◆ Records to use ◆
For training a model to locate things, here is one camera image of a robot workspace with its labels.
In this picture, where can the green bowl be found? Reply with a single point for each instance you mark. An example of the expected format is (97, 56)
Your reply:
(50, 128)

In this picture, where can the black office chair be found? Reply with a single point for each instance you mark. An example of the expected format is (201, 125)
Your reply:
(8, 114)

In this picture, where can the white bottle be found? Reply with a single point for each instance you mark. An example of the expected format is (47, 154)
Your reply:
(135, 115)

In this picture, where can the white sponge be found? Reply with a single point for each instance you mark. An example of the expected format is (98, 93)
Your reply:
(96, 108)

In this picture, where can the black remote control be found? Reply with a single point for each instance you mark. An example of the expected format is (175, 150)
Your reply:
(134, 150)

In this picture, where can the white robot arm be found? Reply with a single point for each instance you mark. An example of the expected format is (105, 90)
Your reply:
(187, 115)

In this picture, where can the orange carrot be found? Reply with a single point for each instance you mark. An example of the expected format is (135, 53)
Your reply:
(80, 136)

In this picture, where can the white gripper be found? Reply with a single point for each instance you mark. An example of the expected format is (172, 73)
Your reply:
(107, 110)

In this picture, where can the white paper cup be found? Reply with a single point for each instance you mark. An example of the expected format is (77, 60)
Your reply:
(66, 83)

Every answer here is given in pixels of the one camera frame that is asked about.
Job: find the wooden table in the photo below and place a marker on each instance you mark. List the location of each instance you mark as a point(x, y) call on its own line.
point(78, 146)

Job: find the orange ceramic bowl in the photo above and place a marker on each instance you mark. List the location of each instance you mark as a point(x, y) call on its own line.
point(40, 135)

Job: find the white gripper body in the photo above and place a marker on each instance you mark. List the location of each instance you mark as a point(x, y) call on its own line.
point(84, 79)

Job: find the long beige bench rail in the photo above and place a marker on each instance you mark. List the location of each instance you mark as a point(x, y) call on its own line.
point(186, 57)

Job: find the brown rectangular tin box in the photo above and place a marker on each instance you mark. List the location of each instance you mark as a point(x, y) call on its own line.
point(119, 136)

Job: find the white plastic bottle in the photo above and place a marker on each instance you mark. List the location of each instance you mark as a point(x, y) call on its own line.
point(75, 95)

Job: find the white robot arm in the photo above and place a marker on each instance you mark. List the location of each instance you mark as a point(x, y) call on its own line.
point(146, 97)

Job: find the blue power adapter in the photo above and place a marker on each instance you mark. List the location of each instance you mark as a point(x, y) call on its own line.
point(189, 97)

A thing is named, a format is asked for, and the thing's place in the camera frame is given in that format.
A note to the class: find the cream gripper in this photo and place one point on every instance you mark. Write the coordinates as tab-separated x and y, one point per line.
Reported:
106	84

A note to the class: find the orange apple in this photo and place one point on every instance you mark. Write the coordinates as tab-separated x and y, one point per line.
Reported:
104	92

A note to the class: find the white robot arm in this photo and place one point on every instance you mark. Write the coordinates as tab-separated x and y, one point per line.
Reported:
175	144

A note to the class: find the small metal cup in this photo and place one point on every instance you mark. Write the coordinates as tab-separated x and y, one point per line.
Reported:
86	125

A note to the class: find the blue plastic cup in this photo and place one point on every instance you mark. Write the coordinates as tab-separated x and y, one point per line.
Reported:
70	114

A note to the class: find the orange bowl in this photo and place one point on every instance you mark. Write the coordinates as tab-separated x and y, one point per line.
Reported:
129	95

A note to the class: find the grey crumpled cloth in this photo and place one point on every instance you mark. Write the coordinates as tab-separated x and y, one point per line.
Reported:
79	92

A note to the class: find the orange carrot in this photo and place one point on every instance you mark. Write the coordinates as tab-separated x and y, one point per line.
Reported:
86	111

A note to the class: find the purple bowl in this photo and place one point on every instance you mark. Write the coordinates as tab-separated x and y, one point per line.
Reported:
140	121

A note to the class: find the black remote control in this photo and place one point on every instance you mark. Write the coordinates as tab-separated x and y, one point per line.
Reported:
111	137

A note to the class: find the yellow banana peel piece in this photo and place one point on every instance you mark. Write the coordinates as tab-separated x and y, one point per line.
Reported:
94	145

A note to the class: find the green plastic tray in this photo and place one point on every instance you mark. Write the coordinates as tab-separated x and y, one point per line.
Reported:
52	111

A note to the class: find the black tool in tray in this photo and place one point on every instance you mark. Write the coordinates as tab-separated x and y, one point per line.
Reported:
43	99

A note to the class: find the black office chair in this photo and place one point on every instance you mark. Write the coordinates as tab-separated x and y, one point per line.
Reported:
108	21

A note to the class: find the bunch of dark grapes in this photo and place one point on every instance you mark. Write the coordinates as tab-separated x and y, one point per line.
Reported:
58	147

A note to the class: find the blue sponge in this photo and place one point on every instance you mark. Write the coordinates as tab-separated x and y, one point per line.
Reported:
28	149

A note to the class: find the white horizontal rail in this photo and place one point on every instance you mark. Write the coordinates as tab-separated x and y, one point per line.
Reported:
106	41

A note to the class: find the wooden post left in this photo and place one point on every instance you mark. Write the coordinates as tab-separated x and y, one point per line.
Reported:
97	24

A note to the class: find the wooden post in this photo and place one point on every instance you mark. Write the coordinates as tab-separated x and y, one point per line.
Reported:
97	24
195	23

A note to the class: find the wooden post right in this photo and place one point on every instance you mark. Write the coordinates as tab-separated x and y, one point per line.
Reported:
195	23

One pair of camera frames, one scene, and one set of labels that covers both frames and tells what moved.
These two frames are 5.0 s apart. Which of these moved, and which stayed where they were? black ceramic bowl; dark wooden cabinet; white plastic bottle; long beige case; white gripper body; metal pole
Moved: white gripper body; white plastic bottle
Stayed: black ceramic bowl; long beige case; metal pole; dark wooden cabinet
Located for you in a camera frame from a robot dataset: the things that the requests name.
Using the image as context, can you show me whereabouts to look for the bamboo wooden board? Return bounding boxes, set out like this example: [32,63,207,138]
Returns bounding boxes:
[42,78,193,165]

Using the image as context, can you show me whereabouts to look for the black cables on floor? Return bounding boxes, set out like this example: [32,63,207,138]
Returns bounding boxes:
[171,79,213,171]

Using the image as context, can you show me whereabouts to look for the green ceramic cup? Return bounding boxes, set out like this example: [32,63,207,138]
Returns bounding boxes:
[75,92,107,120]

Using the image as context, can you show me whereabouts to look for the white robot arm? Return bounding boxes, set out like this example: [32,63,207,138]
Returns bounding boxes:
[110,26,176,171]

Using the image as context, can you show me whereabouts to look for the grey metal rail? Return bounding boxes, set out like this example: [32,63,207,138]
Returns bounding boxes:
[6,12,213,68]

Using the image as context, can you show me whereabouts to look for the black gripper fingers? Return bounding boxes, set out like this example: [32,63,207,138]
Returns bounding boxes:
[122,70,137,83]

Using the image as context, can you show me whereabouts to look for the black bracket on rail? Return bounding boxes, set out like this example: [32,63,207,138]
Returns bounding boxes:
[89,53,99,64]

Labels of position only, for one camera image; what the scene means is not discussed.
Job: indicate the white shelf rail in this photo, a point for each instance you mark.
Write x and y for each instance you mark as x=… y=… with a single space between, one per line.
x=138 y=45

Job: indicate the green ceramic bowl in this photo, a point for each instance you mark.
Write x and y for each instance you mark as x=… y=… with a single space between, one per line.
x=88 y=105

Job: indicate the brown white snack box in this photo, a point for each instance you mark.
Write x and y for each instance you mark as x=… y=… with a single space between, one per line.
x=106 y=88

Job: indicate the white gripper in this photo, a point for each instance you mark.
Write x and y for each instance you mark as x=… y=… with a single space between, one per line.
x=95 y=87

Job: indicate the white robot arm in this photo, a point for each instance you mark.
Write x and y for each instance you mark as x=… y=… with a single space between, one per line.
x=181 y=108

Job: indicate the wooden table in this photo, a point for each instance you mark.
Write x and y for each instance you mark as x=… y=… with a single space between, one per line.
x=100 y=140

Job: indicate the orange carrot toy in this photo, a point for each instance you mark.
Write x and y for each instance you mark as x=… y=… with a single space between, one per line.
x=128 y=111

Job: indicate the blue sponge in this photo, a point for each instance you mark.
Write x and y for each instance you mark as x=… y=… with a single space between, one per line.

◆ The problem ◆
Within the material above, extract exactly the lines that start at the line containing "In this picture, where can the orange" and stop after the line containing "Every answer here", and only those.

◆ Task solution ◆
In this picture, where can the orange carrot be found? Reply with a single point for each instance you mark. An example of the expected format is (135, 53)
Your reply:
(80, 136)

In this picture, where can the white gripper be found? Reply with a single point for each instance you mark. An example of the expected format is (172, 73)
Your reply:
(107, 110)

In this picture, where can the white paper cup be found? Reply with a single point for each instance you mark. An example of the expected format is (77, 60)
Your reply:
(66, 83)

Every answer here is given in pixels of the one camera frame that is asked about.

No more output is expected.